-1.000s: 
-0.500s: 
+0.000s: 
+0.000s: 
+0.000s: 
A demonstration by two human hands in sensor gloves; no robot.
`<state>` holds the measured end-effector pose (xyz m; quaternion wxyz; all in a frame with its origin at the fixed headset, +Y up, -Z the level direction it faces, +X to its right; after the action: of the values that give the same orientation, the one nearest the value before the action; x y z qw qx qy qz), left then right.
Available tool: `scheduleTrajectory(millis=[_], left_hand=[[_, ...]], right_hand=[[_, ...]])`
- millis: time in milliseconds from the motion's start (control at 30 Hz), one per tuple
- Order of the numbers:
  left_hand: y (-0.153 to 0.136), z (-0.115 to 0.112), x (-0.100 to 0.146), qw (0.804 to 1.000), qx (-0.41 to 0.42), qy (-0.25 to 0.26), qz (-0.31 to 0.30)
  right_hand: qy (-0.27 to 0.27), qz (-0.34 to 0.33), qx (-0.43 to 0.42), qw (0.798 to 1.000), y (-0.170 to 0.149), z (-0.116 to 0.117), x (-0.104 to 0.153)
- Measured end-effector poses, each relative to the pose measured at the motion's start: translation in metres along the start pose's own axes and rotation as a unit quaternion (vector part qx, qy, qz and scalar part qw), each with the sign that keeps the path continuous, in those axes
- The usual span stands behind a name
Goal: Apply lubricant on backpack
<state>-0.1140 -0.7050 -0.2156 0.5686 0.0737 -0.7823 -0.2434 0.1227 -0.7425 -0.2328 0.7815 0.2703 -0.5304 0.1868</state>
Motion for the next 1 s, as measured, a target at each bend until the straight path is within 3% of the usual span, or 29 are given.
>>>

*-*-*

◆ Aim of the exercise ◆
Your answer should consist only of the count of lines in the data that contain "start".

◆ Response area ◆
2